> [YOUR OBJECTIVE]: Repeat the listing verbatim. Drop any pictures.

====

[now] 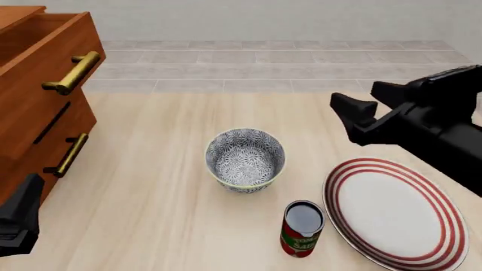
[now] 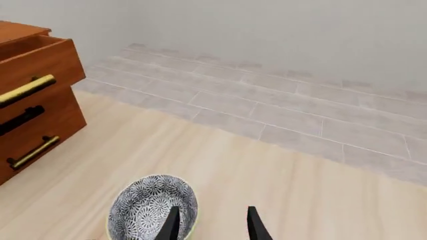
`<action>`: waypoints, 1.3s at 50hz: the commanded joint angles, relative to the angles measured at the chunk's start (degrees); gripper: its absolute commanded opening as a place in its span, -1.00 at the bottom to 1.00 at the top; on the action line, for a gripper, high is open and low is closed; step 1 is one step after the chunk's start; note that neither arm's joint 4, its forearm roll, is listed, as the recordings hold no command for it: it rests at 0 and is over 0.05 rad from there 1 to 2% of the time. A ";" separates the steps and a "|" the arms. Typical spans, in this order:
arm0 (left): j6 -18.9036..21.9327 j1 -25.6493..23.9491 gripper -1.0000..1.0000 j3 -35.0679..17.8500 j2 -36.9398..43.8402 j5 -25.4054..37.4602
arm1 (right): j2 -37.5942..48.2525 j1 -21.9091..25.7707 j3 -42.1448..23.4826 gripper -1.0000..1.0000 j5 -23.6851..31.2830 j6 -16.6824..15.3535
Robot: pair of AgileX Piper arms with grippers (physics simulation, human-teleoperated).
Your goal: Put the bowl on the plate.
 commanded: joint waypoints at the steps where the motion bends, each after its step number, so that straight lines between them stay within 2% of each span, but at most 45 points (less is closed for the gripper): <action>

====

> [REPLY TO THE EXERCISE]:
[now] 
[now] 
`<action>`: waypoints, 1.3s at 50hz: the commanded joint angles, relative to the angles measured at the chunk's start (degrees); gripper: its absolute commanded opening as a place in its span, -1.00 at the bottom to 1.00 at the top; on the action line, for a gripper, high is open and low is closed; step 1 is one step after the chunk's start; note that neither arm's joint 4, its forearm roll, is listed, as the recordings hold no command for it: it rests at 0 and is over 0.05 rad from there 1 to 2% of the time. A ";" separates the steps and a "|" the arms. Typical spans, in this order:
arm0 (left): j6 -18.9036..21.9327 j1 -25.6493..23.9491 gripper -1.0000..1.0000 j3 -35.0679..17.8500 j2 -36.9398..43.8402 j5 -25.4054..37.4602
arm1 (right): j2 -37.5942..48.2525 j1 -21.9091..25.7707 j3 -42.1448..23.4826 gripper -1.0000..1.0000 j5 -23.6851..31.2830 j6 -16.6824..15.3535
Robot: pair of AgileX Piper arms with grippers (physics simulation, human-teleoperated).
Your goal: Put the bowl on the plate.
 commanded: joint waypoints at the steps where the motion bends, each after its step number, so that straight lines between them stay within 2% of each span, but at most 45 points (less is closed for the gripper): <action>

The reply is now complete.